RECORDED INFORMATION:

++++++

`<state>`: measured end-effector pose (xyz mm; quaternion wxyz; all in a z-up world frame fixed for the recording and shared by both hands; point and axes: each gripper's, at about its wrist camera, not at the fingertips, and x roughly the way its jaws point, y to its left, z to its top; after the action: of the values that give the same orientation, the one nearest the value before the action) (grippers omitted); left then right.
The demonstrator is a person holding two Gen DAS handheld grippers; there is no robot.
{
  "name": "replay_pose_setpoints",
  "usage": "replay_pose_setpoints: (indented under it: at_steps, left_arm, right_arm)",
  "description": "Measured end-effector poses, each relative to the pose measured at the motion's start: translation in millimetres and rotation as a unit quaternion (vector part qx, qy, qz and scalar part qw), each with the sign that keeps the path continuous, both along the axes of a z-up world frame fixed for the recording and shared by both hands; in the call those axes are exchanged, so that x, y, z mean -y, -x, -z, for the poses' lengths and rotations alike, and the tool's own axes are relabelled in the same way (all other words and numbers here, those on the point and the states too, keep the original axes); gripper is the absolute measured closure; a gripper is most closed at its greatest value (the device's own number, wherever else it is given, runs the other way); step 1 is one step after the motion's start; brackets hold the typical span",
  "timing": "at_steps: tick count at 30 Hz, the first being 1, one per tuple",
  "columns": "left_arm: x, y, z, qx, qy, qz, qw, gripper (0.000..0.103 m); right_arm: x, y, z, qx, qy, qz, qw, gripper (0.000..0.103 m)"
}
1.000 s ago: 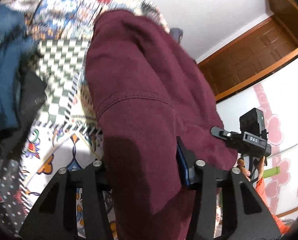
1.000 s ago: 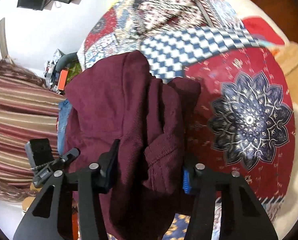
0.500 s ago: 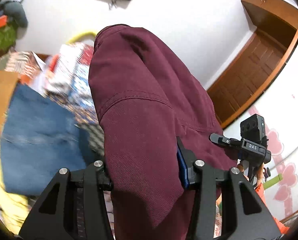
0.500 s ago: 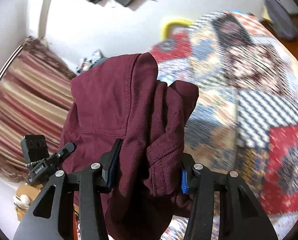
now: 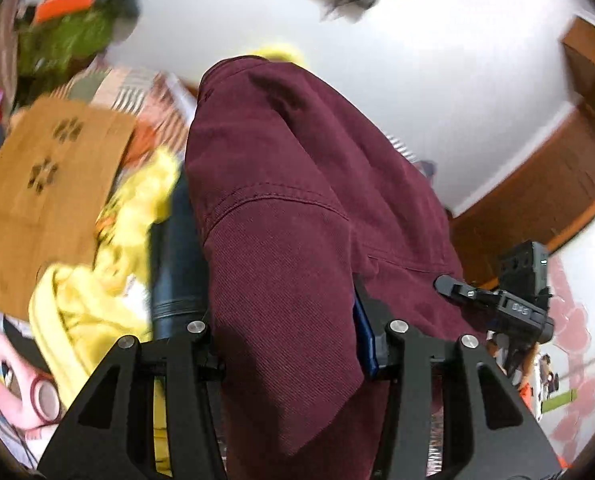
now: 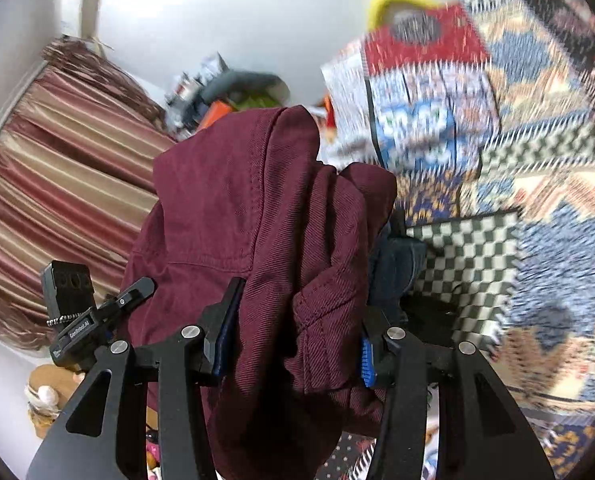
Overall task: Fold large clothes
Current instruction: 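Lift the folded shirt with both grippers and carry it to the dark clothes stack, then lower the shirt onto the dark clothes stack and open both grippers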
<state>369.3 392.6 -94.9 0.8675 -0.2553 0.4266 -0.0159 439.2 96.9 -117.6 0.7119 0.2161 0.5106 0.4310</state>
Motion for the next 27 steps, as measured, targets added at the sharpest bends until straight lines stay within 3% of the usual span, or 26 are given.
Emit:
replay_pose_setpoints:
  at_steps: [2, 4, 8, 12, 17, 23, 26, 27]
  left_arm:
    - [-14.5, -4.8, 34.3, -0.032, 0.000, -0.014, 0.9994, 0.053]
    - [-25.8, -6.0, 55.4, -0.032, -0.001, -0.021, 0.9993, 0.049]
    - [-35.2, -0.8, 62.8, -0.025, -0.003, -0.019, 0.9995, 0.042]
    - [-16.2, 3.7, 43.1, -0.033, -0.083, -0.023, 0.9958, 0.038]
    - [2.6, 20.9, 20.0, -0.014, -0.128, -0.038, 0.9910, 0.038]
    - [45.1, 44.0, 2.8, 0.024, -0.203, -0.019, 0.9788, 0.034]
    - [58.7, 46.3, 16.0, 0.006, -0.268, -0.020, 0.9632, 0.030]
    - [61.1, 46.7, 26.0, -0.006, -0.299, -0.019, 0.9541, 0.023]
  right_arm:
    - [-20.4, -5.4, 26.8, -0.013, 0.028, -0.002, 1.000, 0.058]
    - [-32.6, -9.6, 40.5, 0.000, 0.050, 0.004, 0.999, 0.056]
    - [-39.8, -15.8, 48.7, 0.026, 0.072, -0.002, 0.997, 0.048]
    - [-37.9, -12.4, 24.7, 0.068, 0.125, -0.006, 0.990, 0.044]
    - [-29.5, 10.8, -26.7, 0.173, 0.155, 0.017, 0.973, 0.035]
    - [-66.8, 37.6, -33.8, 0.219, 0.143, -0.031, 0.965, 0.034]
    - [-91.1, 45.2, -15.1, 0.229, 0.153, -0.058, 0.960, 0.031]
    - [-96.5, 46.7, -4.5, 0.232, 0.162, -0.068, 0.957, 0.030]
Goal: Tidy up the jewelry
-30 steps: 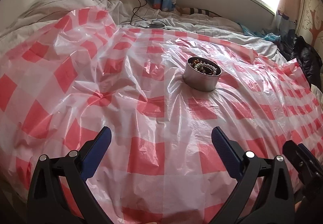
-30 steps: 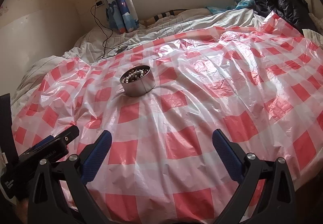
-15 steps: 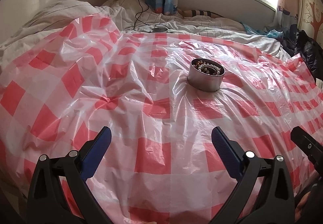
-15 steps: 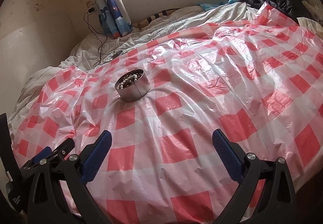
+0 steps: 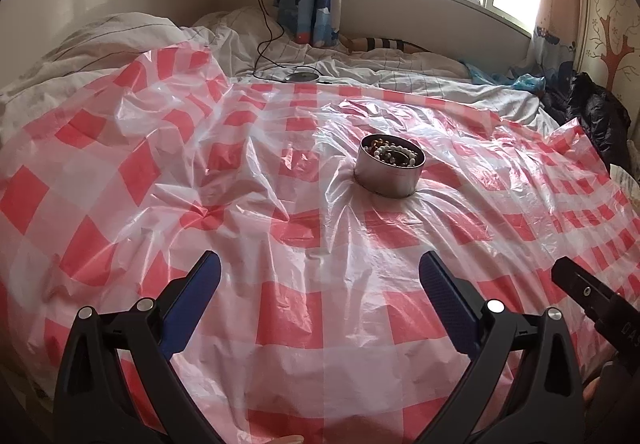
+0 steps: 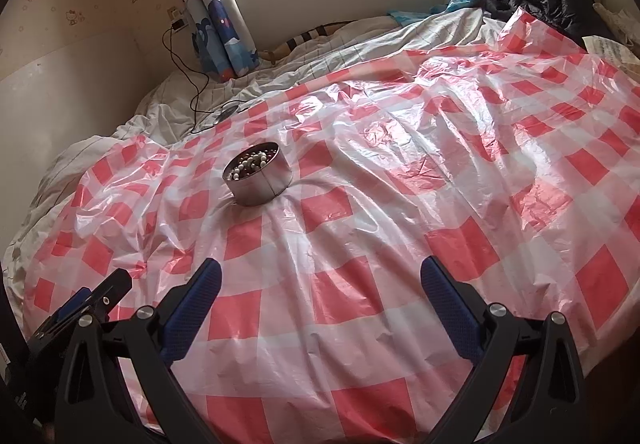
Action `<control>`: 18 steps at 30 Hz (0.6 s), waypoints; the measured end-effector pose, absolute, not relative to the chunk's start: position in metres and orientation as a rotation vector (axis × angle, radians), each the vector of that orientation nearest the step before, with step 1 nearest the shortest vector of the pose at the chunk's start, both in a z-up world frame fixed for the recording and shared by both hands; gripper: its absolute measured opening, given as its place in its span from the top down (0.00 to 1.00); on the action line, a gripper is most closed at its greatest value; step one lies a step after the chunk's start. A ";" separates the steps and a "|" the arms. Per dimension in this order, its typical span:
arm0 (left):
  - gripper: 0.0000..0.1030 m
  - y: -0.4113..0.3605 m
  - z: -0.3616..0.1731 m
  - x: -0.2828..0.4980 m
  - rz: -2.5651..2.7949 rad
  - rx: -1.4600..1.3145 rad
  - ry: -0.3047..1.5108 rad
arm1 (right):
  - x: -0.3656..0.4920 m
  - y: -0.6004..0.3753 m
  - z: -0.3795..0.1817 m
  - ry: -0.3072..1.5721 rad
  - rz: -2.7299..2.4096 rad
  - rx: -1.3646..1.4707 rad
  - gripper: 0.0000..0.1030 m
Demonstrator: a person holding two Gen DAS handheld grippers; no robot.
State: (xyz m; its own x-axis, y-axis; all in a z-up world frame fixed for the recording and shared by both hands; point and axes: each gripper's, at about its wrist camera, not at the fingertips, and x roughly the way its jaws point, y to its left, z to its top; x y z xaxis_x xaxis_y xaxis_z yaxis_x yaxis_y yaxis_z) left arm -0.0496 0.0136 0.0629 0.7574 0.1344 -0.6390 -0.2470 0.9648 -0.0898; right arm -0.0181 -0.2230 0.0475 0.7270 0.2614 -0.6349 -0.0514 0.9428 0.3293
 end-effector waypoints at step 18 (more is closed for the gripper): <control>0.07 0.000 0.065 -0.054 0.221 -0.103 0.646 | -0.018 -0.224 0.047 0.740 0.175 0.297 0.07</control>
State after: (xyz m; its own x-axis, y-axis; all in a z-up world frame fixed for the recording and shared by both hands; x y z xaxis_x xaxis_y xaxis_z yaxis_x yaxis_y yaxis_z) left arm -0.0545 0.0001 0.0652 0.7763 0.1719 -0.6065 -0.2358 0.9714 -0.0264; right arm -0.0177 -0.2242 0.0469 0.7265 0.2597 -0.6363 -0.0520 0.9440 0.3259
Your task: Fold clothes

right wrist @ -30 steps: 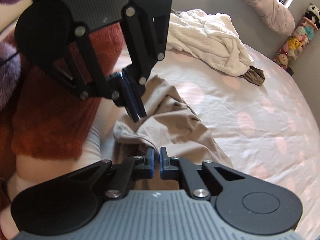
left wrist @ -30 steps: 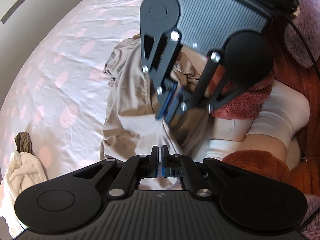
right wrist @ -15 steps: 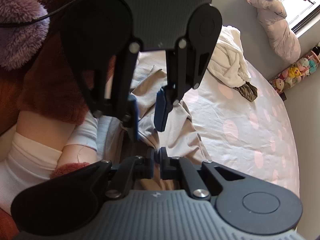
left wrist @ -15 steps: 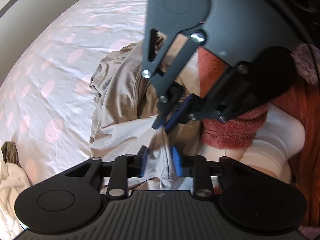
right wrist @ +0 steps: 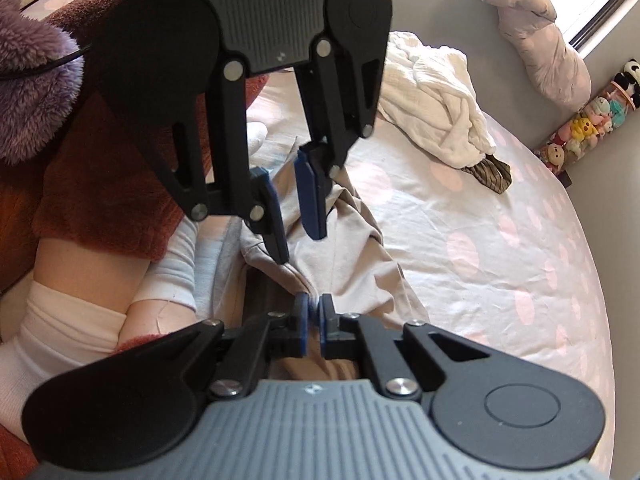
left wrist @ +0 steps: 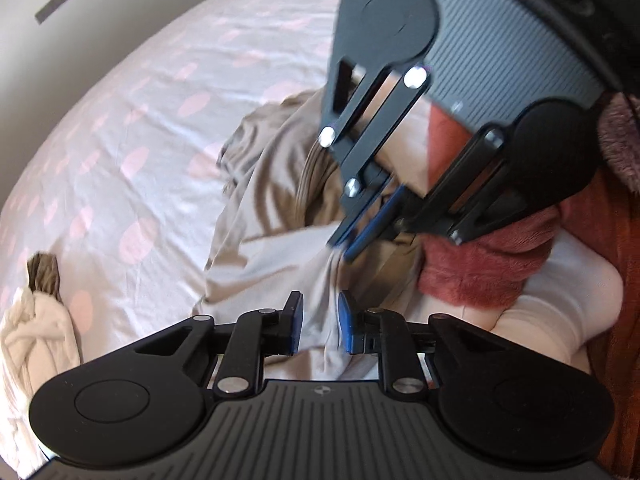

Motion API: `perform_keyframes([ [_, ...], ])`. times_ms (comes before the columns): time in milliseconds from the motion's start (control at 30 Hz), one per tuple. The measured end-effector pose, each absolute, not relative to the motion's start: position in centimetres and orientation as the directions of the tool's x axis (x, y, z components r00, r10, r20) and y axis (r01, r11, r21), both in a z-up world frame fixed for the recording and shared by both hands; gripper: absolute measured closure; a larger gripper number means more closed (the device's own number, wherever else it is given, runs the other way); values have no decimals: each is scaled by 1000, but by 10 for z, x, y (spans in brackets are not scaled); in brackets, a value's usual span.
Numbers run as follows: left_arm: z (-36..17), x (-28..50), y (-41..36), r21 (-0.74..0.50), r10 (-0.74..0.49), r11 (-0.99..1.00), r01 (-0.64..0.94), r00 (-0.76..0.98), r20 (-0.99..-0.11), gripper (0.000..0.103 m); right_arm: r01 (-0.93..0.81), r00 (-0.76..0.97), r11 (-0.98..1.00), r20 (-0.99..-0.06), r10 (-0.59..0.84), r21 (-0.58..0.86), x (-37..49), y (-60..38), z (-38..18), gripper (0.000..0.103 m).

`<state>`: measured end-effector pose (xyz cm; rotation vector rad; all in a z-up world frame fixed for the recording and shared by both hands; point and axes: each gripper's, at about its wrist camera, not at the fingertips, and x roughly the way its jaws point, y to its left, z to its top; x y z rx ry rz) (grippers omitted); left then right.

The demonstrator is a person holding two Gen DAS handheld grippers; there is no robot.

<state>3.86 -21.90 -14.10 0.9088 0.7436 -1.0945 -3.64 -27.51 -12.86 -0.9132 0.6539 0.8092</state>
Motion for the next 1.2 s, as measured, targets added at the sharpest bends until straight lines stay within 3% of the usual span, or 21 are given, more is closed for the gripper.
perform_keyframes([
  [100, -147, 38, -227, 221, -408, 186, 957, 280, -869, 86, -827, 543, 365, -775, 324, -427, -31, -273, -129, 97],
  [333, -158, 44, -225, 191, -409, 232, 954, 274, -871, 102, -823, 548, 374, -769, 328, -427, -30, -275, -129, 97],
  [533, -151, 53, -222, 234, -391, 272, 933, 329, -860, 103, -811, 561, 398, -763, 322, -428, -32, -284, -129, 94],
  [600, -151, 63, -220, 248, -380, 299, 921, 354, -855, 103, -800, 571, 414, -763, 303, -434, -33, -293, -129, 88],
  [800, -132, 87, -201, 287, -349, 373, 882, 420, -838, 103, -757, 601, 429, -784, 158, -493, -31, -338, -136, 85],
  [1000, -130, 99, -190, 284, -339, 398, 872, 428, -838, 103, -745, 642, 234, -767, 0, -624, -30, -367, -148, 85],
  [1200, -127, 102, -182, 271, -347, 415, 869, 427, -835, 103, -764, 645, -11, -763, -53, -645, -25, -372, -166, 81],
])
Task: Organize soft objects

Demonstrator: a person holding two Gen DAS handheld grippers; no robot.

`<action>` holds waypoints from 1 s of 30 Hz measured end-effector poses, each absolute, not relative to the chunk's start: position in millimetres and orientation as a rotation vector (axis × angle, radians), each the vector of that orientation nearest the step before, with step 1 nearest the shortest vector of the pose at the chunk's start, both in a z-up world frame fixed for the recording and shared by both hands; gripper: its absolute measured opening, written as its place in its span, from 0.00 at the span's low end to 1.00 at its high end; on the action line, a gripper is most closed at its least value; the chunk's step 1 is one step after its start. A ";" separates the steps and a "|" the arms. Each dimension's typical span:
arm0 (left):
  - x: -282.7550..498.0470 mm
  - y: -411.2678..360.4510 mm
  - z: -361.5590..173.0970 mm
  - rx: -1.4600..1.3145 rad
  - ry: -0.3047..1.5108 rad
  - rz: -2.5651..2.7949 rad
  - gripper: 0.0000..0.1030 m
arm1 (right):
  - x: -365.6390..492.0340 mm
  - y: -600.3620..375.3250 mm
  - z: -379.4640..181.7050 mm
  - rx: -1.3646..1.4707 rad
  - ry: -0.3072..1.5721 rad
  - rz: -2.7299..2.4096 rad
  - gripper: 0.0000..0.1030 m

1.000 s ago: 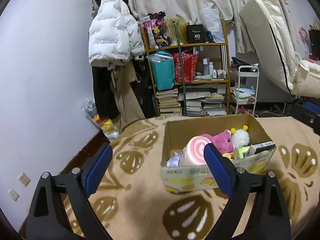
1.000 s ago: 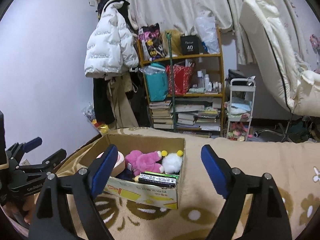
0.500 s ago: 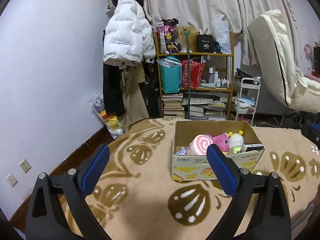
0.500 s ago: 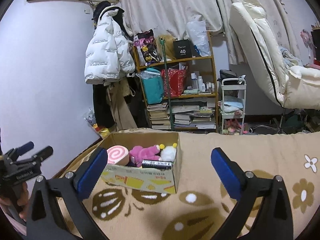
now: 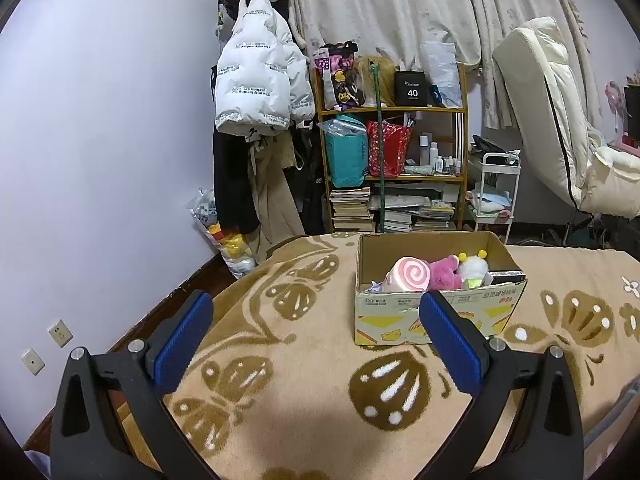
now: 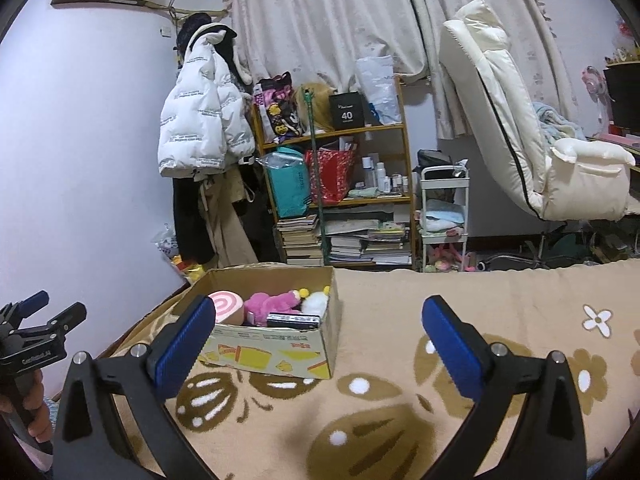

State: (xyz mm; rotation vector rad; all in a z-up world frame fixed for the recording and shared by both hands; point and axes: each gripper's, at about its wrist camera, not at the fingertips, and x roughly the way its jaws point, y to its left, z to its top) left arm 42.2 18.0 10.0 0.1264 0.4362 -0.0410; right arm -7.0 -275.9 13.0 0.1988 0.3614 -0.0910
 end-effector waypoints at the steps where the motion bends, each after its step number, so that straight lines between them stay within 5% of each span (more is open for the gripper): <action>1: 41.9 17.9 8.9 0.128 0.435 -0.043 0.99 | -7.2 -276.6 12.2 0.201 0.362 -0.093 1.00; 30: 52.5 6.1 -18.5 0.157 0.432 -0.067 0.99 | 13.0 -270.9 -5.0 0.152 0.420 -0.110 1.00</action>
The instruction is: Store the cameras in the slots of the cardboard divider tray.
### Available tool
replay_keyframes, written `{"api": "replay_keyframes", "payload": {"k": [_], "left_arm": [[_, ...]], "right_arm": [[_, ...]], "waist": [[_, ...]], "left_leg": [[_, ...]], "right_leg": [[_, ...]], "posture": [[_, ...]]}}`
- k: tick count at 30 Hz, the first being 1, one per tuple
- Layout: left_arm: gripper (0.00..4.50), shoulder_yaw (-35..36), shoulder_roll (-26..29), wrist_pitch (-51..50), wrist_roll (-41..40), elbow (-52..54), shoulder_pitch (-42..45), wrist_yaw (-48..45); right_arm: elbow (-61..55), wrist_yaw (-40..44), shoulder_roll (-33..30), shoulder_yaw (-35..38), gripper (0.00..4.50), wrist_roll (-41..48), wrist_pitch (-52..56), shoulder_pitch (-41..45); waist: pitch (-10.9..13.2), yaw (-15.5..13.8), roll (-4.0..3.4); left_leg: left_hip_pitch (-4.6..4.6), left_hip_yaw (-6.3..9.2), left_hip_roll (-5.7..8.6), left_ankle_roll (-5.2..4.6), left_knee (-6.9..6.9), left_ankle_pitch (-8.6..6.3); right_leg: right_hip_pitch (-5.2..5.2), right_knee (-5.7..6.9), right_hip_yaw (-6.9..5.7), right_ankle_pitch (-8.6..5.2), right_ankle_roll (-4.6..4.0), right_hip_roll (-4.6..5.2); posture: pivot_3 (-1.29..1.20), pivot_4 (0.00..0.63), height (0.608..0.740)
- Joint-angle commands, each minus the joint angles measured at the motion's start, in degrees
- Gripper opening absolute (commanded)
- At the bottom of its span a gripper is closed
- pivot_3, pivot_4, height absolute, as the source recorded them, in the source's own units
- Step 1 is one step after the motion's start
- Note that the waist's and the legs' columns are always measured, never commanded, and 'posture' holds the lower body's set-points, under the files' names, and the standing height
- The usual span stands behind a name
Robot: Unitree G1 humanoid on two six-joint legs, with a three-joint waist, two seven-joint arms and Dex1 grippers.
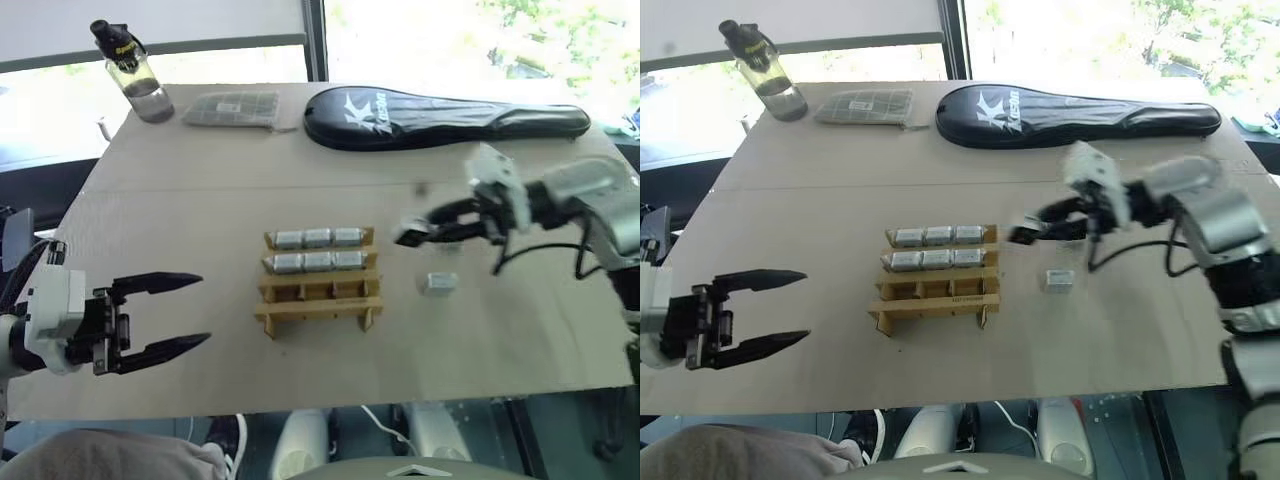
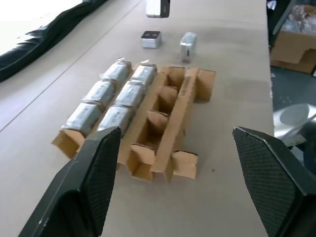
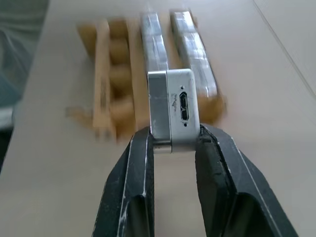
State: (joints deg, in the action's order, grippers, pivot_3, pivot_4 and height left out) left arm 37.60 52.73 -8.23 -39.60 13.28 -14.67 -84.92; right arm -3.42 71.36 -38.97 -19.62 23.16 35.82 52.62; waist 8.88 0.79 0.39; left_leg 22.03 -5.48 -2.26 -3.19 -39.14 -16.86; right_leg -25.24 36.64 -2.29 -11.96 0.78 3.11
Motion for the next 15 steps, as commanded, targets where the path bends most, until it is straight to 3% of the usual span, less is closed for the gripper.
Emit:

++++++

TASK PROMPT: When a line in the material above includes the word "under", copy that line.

RESPONSE TO THIS TASK:
  "usage": "replay_pose_setpoints: (indented under it: at_steps, left_arm, right_arm)",
- Note that the waist's and the legs' columns are always measured, never commanded, and 'posture' holds the lower body's set-points, under the files' names, and the standing height

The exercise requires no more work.